Re: Help needed to understand query planner regression with incremental sort

From: Tom Lane <tgl(at)sss(dot)pgh(dot)pa(dot)us>
To: "Henrik Peinar (nodeSWAT(dot)com)" <henrik(at)nodeswat(dot)com>
Cc: pgsql-general(at)lists(dot)postgresql(dot)org
Subject: Re: Help needed to understand query planner regression with incremental sort
Date: 2023-05-31 15:31:30
Message-ID: 2818.1685547090@sss.pgh.pa.us
Views: Raw Message | Whole Thread | Download mbox | Resend email
Thread:
Lists: pgsql-general

"Henrik Peinar (nodeSWAT.com)" <henrik(at)nodeswat(dot)com> writes:
> *Quick description: *After upgrading our Aurora PostgreSQL engine from v11
> to v15, one of our often run SQL's started taking tens of seconds instead
> of running sub 100ms. Explain analyze showed that the query planner had
> switched to using incremental sort. Running ANALYZE on the table fixed the
> issue temporarily, but it came back after few days.

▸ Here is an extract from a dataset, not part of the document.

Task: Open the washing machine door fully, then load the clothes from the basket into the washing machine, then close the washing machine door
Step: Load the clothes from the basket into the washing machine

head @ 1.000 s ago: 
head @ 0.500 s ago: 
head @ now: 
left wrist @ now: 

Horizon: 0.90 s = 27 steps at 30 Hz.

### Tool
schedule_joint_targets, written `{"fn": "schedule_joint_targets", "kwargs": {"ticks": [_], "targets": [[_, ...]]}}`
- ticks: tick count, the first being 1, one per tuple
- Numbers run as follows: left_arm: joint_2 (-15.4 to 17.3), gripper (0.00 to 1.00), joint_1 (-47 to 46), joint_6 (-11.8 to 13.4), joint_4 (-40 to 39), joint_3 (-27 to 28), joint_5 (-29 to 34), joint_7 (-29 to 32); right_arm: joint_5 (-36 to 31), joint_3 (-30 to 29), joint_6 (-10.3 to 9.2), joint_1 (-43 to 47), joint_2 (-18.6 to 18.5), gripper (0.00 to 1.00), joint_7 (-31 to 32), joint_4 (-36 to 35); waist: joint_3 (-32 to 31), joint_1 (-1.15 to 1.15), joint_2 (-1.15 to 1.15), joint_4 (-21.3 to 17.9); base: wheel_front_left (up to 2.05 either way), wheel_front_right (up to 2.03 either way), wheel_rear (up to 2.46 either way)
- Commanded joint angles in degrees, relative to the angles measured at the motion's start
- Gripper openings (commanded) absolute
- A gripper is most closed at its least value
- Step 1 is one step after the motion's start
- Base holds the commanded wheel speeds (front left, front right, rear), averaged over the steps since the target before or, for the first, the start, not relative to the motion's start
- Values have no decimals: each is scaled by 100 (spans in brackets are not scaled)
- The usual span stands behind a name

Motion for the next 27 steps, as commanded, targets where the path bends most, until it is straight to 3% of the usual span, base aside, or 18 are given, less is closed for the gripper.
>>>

Hmm. I think it's quite accidental that you get one plan over the other,
because it looks like the key difference is something the planner doesn't
account for. In the fast case you have

-> Index Scan using products_pinned_at_listed_at_ix on products (cost=0.43..3929423.12 rows=26523 width=1463) (actual time=2.325..32.872 rows=61 loops=1)
Filter: ((desc_tsv @@ '''nike'':*'::tsquery) AND (status = 'published'::prod_status))
Rows Removed by Filter: 3376

The index is only being used to produce ordered output here: the filter
condition isn't related to the index. And what we see is that the
query is fast because the desired rows are found in the first 3376+61
rows visited in this direction. Meanwhile in the slow case you have

-> Index Scan Backward using products_pinned_at_ix on products (cost=0.43..1172249.47 rows=26139 width=1460) (actual time=5.263..5203.180 rows=18411 loops=1)
Filter: ((desc_tsv @@ '''nike'':*'::tsquery) AND (status = 'published'::prod_status))
Rows Removed by Filter: 5415895

Again, the filter condition isn't exploiting the index, we're just using
the index to (partially) satisfy the ORDER BY. This one takes a long time
because it has to trawl through 5415895+61 rows before reaching the LIMIT.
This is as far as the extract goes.